__Exercise details__: Find the number of lines below in which the word "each" appears, and write that number only.

__Data__:
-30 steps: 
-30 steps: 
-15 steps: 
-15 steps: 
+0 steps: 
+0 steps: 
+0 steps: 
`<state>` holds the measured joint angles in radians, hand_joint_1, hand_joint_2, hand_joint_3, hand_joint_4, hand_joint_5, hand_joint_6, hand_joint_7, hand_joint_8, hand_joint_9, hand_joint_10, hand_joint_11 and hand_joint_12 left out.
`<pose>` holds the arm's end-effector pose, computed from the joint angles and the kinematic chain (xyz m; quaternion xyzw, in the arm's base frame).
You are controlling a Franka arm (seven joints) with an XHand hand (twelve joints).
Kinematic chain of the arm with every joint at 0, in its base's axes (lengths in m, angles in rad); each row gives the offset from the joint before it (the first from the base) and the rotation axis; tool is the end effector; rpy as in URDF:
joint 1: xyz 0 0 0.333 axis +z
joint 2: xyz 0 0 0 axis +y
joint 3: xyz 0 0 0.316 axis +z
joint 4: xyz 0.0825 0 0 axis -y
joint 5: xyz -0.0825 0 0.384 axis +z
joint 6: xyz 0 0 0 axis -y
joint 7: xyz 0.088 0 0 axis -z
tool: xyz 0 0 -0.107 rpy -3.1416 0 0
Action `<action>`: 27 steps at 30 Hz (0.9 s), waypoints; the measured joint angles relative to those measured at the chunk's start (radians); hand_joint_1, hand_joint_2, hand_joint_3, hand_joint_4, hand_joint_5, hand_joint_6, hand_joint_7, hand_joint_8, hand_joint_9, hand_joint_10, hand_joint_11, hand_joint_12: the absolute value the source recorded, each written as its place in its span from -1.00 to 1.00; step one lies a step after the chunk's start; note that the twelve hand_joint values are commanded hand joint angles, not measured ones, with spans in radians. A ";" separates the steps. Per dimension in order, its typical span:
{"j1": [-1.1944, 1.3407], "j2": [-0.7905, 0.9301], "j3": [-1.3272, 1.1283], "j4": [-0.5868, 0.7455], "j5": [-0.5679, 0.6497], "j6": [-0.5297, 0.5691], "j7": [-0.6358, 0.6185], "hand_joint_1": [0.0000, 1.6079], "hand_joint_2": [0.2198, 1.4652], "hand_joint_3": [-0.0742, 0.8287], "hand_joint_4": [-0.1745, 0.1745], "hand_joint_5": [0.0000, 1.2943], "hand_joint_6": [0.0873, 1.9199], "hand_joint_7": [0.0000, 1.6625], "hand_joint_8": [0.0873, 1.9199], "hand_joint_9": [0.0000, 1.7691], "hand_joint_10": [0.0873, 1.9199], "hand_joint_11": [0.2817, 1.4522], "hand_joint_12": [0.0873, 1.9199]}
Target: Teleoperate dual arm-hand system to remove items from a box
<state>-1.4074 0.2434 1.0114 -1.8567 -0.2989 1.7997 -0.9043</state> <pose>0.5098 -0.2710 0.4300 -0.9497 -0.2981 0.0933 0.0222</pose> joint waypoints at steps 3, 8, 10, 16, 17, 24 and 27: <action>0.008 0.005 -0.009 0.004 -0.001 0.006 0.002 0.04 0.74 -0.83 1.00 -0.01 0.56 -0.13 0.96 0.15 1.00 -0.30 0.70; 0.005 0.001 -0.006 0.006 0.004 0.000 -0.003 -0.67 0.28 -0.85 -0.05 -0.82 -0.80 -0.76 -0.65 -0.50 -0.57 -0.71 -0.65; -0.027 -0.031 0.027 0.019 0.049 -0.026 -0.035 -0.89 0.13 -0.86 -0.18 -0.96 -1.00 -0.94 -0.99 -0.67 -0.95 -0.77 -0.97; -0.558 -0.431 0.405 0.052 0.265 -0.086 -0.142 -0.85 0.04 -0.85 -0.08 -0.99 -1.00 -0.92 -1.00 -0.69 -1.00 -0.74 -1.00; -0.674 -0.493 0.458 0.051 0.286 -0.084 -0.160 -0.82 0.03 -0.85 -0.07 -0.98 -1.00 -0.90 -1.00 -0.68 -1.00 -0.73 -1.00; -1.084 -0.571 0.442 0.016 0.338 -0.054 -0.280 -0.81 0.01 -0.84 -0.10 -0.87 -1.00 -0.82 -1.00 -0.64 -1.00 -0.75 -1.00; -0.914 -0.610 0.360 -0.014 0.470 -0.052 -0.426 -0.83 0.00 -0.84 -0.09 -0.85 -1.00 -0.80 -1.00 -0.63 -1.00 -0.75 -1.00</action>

__Solution__: 2